→ What the exercise asks
Check every line below for the word "packet" and show those that hold it.

━━━━━ Excerpted data ━━━━━

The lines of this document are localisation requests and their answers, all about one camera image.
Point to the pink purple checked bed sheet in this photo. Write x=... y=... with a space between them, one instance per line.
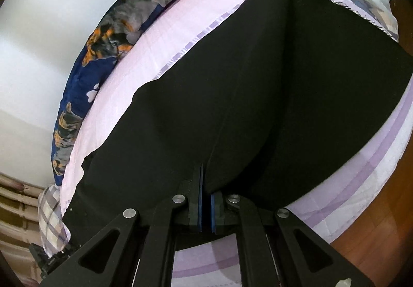
x=180 y=32

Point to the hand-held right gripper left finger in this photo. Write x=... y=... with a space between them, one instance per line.
x=200 y=199

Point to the grey plaid pillow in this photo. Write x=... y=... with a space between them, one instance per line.
x=51 y=216

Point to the black pants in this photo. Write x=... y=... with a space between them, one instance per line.
x=258 y=80

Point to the bamboo rack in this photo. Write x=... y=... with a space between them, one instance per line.
x=16 y=209

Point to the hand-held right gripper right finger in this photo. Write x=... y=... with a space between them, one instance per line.
x=214 y=213

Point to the navy dog print blanket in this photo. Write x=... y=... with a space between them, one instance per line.
x=129 y=15

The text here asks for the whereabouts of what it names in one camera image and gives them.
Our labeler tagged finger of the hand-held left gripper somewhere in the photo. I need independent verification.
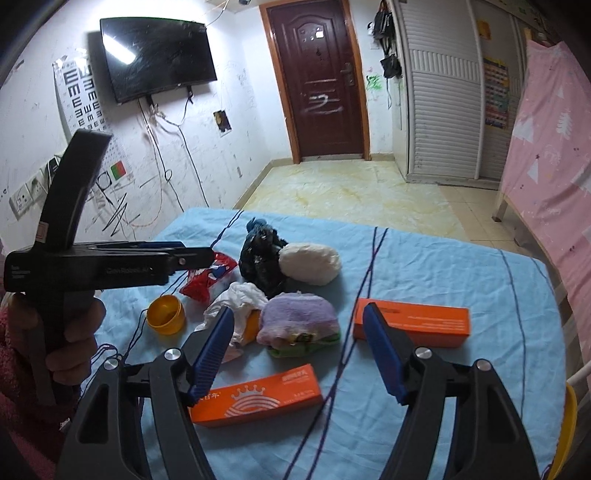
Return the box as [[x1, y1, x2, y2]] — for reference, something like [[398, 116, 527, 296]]
[[73, 240, 186, 254], [156, 247, 217, 274]]

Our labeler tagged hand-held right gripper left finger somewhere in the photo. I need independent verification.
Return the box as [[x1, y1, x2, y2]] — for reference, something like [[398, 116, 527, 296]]
[[55, 305, 236, 480]]

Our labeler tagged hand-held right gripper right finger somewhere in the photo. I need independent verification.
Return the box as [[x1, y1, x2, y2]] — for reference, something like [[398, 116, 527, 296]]
[[362, 300, 541, 480]]

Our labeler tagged red snack packet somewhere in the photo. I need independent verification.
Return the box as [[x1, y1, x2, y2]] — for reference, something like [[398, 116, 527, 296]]
[[179, 251, 239, 304]]

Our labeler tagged small orange packet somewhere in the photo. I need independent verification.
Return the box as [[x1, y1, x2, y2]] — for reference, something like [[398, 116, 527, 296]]
[[244, 311, 262, 345]]

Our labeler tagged plain orange box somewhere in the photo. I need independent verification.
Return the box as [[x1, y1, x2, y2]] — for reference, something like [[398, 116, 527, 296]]
[[353, 298, 472, 350]]

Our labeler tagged small yellow bowl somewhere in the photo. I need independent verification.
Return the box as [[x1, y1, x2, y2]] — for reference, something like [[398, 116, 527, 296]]
[[147, 295, 187, 336]]

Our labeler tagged orange box crown print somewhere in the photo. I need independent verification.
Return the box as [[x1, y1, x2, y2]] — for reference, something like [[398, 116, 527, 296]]
[[189, 364, 323, 428]]

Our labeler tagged dark blue cloth bundle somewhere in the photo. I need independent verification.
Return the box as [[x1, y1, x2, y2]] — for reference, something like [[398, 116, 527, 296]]
[[239, 217, 290, 297]]

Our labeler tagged green cloth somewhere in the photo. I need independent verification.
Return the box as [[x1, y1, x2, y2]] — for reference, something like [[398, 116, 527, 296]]
[[270, 331, 343, 360]]

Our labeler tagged purple towel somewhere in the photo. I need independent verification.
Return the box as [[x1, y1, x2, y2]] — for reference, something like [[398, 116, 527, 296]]
[[257, 292, 341, 348]]

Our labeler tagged white cloth bundle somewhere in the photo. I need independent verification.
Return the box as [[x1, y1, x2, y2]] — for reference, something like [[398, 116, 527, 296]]
[[278, 242, 343, 287]]

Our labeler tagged yellow bin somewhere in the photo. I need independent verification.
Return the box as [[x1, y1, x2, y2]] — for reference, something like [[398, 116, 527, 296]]
[[547, 383, 579, 480]]

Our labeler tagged person's left hand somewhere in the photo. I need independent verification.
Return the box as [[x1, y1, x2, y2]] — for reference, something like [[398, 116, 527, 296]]
[[9, 295, 107, 371]]

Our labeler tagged light blue striped sheet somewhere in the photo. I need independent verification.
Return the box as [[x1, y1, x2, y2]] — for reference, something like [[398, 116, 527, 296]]
[[88, 208, 570, 480]]

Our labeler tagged white eye chart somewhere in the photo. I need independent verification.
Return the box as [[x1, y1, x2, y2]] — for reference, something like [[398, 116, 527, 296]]
[[52, 59, 134, 190]]

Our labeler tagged dark brown door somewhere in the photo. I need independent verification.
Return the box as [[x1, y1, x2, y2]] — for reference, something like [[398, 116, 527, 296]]
[[259, 0, 373, 163]]

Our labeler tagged white louvered wardrobe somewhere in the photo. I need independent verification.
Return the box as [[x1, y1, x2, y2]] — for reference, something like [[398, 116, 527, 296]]
[[397, 0, 527, 191]]

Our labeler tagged black hanging bag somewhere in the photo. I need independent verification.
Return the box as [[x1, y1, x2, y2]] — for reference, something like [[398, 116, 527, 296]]
[[372, 0, 396, 48], [380, 54, 403, 79]]

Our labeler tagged pink printed curtain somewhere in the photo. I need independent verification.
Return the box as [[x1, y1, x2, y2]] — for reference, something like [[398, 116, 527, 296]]
[[499, 39, 591, 334]]

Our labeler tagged colourful grid poster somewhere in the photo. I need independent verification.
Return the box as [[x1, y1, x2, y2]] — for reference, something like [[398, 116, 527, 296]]
[[482, 55, 511, 131]]

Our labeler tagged white wall socket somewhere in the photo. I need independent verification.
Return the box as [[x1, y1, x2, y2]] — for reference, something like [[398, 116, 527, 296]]
[[9, 178, 47, 219]]

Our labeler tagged white cable bundle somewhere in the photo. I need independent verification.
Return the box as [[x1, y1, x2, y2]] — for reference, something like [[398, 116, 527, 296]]
[[139, 99, 185, 134]]

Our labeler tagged black wall television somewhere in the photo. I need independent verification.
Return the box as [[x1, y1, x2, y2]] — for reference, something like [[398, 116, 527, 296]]
[[100, 17, 218, 105]]

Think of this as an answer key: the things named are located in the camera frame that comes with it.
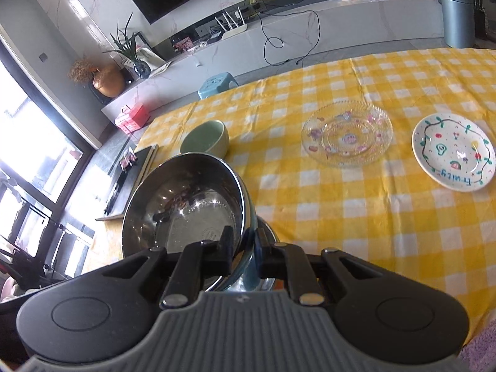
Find red box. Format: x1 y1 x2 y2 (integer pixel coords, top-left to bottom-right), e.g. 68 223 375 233
115 104 151 133

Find white plate green wavy drawing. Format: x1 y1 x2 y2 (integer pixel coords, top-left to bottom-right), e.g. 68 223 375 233
411 113 496 191

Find copper vase with dried flowers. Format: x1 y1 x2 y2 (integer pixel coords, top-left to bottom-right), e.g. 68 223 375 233
69 59 126 98

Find light blue plastic stool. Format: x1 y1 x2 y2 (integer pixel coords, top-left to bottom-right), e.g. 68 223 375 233
198 72 238 100

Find yellow checkered tablecloth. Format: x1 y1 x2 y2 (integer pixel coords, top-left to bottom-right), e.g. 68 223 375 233
95 47 496 357

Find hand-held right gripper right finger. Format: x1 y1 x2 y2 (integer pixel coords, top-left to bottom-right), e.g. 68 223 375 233
254 229 384 306

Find white router with antennas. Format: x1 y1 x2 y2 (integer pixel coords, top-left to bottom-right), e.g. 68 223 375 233
214 8 249 40

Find black cable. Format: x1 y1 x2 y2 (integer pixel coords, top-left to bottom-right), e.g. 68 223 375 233
259 8 321 66

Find framed picture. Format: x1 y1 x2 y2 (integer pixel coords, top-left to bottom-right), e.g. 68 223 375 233
134 32 172 71

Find black framed board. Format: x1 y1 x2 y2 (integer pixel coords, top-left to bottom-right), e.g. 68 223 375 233
104 144 159 218

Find grey round trash can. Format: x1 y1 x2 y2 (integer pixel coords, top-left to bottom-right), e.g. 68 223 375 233
438 0 476 49

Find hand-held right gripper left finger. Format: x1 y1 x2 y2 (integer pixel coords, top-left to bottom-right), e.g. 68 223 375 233
100 225 237 311

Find pale green ceramic bowl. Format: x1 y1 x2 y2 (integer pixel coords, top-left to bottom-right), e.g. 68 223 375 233
179 120 230 159

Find stainless steel bowl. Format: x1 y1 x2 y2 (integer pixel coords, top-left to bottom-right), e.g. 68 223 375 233
252 217 280 291
122 153 256 293

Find large window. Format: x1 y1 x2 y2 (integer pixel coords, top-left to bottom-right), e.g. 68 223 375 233
0 31 97 280

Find purple fluffy rug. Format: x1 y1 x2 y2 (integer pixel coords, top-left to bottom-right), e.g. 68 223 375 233
459 325 496 372

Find clear glass patterned plate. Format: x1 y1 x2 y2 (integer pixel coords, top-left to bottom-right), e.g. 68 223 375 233
301 100 393 168

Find green plant in blue vase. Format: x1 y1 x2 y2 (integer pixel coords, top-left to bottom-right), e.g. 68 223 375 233
103 13 153 79

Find white marble TV cabinet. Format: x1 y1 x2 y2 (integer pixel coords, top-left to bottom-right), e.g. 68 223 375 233
101 0 446 125

━━━━━

→ Answer space
Our labeler tagged red snack packet somewhere in the photo. I need independent verification.
Our labeler tagged small orange packet somewhere in the photo. I need independent verification.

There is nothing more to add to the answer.